Potential Solution #1
I think inadvertently you may not have given us all the information that is relevant. I suspect that you are using a controller and pressing either the right or left trigger - which is not a button. At least not as far as Godot is concerned. Triggers send a value from 0 to 1.0 telling you how far in they are pressed. And what you might be experiencing is that after action is released, it is also just pressed because it isn’t a boolean value.

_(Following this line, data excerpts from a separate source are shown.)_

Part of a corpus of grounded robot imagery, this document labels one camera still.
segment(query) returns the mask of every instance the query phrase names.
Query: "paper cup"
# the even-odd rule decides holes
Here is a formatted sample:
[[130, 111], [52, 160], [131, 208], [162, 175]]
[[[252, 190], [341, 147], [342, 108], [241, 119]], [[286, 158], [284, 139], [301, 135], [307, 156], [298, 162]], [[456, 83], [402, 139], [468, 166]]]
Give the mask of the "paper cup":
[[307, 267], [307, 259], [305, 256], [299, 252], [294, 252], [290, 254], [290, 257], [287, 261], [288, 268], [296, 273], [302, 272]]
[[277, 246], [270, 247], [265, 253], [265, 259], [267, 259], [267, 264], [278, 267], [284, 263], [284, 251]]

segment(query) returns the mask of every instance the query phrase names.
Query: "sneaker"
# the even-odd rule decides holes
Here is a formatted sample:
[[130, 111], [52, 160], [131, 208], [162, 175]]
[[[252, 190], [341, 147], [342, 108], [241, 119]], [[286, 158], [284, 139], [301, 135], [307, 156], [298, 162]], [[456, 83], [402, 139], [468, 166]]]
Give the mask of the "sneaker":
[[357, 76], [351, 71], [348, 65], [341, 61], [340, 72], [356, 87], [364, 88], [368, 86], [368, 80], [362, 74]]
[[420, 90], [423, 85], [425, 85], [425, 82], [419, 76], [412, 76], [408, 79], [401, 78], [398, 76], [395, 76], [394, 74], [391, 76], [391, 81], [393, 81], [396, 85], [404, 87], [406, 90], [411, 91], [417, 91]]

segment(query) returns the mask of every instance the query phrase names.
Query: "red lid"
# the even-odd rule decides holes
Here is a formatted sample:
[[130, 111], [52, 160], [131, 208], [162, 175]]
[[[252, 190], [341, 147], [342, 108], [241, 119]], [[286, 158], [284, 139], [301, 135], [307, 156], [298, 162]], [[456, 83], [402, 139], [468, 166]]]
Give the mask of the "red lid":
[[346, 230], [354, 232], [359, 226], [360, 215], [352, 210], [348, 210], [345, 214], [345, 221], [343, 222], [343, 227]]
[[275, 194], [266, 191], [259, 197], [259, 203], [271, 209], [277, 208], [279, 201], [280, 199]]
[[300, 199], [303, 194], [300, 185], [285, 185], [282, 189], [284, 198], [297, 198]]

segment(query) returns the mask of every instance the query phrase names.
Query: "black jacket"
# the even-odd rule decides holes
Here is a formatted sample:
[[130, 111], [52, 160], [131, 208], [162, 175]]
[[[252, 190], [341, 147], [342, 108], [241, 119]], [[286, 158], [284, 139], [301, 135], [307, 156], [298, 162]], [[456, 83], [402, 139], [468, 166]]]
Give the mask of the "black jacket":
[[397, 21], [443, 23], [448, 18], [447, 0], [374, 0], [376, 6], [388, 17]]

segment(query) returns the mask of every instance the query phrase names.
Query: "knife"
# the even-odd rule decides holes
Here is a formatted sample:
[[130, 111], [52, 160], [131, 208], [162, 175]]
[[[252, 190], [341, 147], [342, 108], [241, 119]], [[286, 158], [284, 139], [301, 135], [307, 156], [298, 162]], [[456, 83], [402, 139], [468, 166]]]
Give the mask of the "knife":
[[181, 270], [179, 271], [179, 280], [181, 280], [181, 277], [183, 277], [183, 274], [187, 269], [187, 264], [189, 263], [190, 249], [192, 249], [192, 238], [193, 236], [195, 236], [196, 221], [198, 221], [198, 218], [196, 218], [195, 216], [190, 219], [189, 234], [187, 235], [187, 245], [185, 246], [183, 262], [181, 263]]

If you’re not using a trigger on a controller, something else is going on. However I think altering your code might help. If it’s just a frame of input, then this may solve it.

func _process(_delta):
	if Input.is_action_just_released("fire"):
		animation_player.stop()
	elif Input.is_action_just_pressed("fire"):
		animation_player.play("charge1")

Potential Solution #2
It also might not be that. It might be that you have this in _process() instead of _physics_process(). I’m not sure why you chose to use _process(), and there may be a very good reason; but my gut tells me this is better off in _physics_process() because playing an animation is technically something you want framerate dependent.

Potential Solution #3
A third potential solution is to play the RESET animation when you want to stop. It’s one frame long, sets everything back to default and isn’t looped.

3 Likes

I’ve always struggled with .stop(). I actually dread it bc it never works for me. It never has.

PS1: Just using a keyboard, but that’s a good thought. Having the released loop first makes sense.
PS2: I’m not sure I necessarily have a good reason, but regardless the .stop() command should work in both.
PS3: I did try this before asking; it also did not work and my looping animation continued.

What I got to work was just not doing .stop() at all and rather creating once instance that plays charge1 and charge2, then when I want it to go away (fire bullet on action released) I queue free that instance and create another (fire_bullet) with the next thing in its place. I did leave a lot out of my code in the original post as I figured it wasn’t necessary, but here you go. It is working now, just with the oddity that I’m removing an instance and creating another. It’s really not such a big deal though, as the charge

## Constants
const Bullet = preload("res://player_bullet.tscn")


## Variables (export, normal, onready)
@onready var blaster_sprite = $BlasterSprite
@onready var muzzle = $BlasterSprite/Muzzle
@onready var charge_timer = $ChargeTimer
@onready var remote_transform_2d = $BlasterSprite/Muzzle/RemoteTransform2D

var charge


## Functions
func _process(_delta):
	blaster_sprite.rotation = get_local_mouse_position().angle()
	if Input.is_action_just_pressed("fire"):
		charge_timer.start()
		charge_bullet()
	if Input.is_action_just_released("fire"):
		fire_bullet()
	if Input.is_action_pressed("fire") == false and charge != null:
		charge.queue_free()


# function for charging up shots.
func charge_bullet():
	charge = Utilities.instantiate_scene(Bullet, muzzle.global_position)
	var charge_path = charge.get_path()
	remote_transform_2d.remote_path = ""
	remote_transform_2d.remote_path = charge_path
	remote_transform_2d.force_update_cache()
	var charge_animation = charge.get_node("Projectile/AnimationPlayer")
	charge_animation.play("charge1")


# function for actually firing the shots.
func fire_bullet():
	var bullet = Utilities.instantiate_scene(Bullet, muzzle.global_position)
	var bullet_animation = bullet.get_node("Projectile/AnimationPlayer")
	bullet.rotation = blaster_sprite.rotation
	if charge_timer.is_stopped():
		bullet_animation.play("charge_shot")
	else:
		bullet_animation.play("fire")

Glad you got it working. It’s still really weird. Something else is going on, but might be time to move on.

TBH, I don’t think I’ve ever used stop() on an AnimationPlayer. But then I typically use them to keep running forever on something that always has an animation running (like a player or enemy with a default idle animation) or as one-shots like with splash screens.